YOUR ASSIGNMENT
Identify every line in the records below that contains the word "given", and copy each of those lines.

:::

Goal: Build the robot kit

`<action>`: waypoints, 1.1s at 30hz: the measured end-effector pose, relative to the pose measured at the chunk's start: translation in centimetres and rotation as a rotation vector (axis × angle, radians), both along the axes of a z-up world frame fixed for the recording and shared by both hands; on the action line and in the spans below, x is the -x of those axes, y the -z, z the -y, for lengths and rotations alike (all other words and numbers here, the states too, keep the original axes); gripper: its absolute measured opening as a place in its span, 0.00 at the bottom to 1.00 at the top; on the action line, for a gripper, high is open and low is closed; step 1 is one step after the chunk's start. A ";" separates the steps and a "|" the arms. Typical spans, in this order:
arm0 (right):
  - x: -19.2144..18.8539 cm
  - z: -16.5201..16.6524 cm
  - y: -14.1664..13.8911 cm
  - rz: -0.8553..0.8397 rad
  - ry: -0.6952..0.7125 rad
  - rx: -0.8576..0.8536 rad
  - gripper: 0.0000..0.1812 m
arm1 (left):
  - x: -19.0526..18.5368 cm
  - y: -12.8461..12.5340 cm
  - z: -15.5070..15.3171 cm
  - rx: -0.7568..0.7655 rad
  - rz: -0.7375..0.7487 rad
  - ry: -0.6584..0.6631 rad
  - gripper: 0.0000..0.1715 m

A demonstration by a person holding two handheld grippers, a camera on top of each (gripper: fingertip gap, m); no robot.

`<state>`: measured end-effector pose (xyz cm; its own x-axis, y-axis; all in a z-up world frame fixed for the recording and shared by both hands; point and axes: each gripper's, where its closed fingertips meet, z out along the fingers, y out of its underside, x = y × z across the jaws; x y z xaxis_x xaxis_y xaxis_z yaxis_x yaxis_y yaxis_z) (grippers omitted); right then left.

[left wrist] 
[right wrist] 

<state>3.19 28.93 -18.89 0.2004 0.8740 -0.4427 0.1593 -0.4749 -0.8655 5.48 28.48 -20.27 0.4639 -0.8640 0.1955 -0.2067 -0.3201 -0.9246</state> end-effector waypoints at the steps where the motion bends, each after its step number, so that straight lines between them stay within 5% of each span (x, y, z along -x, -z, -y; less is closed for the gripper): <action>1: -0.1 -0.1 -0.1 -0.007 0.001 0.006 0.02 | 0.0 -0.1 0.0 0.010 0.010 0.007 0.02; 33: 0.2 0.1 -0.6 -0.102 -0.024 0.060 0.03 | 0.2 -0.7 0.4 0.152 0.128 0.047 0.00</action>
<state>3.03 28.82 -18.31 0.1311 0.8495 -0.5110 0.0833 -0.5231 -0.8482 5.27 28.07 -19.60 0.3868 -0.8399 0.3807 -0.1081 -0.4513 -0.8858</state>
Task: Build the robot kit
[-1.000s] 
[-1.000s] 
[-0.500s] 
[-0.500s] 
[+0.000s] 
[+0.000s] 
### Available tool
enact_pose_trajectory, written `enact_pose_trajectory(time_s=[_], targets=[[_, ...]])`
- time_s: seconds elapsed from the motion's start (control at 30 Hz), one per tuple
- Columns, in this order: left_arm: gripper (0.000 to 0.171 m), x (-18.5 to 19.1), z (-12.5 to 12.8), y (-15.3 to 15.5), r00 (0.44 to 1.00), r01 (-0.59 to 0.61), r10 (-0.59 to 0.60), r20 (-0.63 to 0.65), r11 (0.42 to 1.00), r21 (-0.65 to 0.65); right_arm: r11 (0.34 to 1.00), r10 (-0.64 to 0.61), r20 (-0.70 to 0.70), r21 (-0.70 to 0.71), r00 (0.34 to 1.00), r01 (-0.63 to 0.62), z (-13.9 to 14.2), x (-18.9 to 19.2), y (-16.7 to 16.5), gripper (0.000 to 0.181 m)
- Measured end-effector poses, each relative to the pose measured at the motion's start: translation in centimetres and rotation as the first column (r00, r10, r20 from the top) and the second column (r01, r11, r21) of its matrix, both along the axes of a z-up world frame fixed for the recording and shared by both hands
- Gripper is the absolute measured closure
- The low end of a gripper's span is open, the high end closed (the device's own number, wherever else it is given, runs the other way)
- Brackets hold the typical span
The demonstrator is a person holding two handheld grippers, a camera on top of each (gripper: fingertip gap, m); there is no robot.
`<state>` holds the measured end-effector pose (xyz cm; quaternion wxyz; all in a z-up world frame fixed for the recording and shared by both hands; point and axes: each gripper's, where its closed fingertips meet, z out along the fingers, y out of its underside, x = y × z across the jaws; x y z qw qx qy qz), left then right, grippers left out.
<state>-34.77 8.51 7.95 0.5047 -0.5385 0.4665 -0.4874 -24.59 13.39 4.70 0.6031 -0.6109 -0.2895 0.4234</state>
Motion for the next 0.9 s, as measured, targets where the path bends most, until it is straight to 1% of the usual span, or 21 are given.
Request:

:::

ANSWER SPACE
- The low end of a gripper's span is open, the high end closed (the device's own number, wherever else it is given, runs the other way)
Motion for the next 0.9 s, as measured, targets where the path bends most, until it is straight to 1% of the usual span, or 21 are given.

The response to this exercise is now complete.